> **Problem**
Return each line of the data below that contains the string "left".

> **Exercise data**
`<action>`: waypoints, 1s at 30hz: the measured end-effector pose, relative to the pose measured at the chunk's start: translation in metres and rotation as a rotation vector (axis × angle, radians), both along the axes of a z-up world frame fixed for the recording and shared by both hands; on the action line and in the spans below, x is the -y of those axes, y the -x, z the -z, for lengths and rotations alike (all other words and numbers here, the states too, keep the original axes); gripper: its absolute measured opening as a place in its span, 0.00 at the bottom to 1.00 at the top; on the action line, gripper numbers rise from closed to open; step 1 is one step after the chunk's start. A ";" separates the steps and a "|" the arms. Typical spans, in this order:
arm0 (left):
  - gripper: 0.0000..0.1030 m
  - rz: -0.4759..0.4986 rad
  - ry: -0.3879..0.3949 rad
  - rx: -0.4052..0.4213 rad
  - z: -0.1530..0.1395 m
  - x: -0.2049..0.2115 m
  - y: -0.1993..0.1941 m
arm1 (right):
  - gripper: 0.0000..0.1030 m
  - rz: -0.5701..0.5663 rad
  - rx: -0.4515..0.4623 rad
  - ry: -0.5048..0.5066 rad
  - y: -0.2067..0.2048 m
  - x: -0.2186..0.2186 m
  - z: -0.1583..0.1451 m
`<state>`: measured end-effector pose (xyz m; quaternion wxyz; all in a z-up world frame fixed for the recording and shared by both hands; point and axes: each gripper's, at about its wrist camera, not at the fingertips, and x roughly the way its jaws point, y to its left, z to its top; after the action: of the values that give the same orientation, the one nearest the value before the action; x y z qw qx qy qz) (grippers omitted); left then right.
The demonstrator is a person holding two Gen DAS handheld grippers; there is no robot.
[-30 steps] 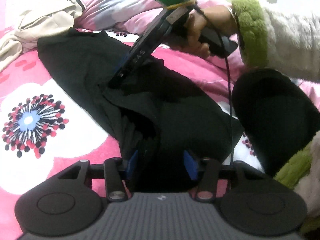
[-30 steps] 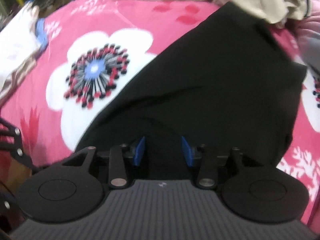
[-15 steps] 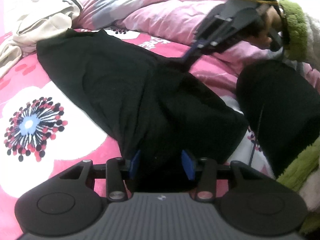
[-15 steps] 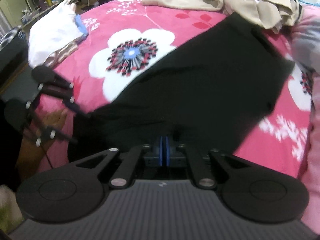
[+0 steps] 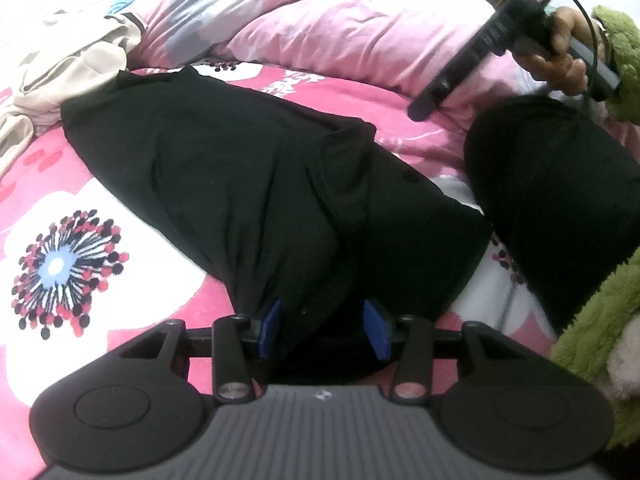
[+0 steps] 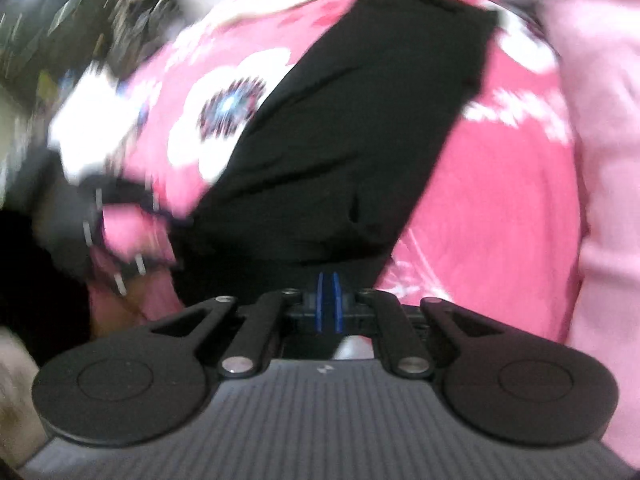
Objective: Fold clothes
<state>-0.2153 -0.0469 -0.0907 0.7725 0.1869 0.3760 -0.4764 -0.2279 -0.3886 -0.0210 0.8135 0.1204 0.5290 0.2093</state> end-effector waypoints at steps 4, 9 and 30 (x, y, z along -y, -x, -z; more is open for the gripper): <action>0.46 -0.014 0.005 0.006 0.000 -0.004 0.000 | 0.48 0.362 -0.217 -0.248 -0.016 0.021 0.021; 0.46 -0.043 0.036 -0.014 0.002 -0.012 0.000 | 0.51 0.724 -0.498 -0.540 -0.026 0.032 0.058; 0.46 -0.087 0.082 -0.039 0.005 -0.030 -0.003 | 0.20 0.743 -0.690 -0.223 -0.026 0.001 0.078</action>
<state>-0.2125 -0.0169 -0.0957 0.7920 0.1295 0.3788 -0.4609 -0.2014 -0.3893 -0.0994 0.5934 0.4483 0.6623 -0.0905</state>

> **Answer to the problem**
arm0 (left):
`<state>`: measured end-effector pose (xyz m; quaternion wxyz; all in a z-up world frame fixed for the recording and shared by both hands; point and axes: each gripper's, at about its wrist camera, not at the fingertips, and x roughly the way its jaws point, y to its left, z to its top; after the action: of the values that give the same orientation, the one nearest the value before the action; x y z qw qx qy qz) (grippers omitted); left then right.

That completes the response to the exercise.